Modern-day Pueblos, including the Pueblo of Acoma, consider southeastern Utah to be a vital part of their respective ancestral homelands. This region is where the First Ancestors emerged onto the natural world. They lived here for countless generations before embarking on migrations to reach their permanent homes after learning the rudimentary lessons for living in a Pueblo cultural landscape of their construction. For Acoma, present and future generations must return to southeastern Utah to protect and defend the Pueblo’s cultural inheritance.

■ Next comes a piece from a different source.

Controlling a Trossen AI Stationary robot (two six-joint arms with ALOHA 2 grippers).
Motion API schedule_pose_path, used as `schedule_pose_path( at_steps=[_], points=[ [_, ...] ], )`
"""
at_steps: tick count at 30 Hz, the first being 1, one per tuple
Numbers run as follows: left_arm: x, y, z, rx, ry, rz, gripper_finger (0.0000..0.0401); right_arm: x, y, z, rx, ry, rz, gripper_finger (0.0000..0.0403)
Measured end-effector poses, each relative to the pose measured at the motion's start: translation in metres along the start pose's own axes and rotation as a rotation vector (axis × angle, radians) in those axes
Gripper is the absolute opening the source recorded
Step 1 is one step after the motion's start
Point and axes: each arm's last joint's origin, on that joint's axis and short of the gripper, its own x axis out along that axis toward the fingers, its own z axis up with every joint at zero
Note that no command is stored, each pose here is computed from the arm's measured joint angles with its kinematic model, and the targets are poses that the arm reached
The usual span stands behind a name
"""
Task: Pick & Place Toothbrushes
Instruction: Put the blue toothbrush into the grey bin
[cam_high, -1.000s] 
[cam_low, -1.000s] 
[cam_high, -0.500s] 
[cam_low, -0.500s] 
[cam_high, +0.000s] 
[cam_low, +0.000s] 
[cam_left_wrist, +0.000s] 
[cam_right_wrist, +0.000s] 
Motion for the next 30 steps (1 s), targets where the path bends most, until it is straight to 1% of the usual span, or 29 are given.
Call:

This paper tells two interrelated stories: 1) Acoma’s First Ancestors’ emergence into this world and their first steps on their journey of becoming, and 2) how archaeological and cultural landscape conservation in “The Lands Between” (named for its position between Bears Ears and Canyons of the Ancients National Monuments) contributes to Acoma’s goals of building a healthy and sustainable future for coming generations.
Cite this Record
Forever Home, Foundations of an Identity: Where Acoma's Ancestors Left Their First Footprints. Samuel Duwe. Presented at The 90th Annual Meeting of the Society for American Archaeology. 2025 ( tDAR id: 510266)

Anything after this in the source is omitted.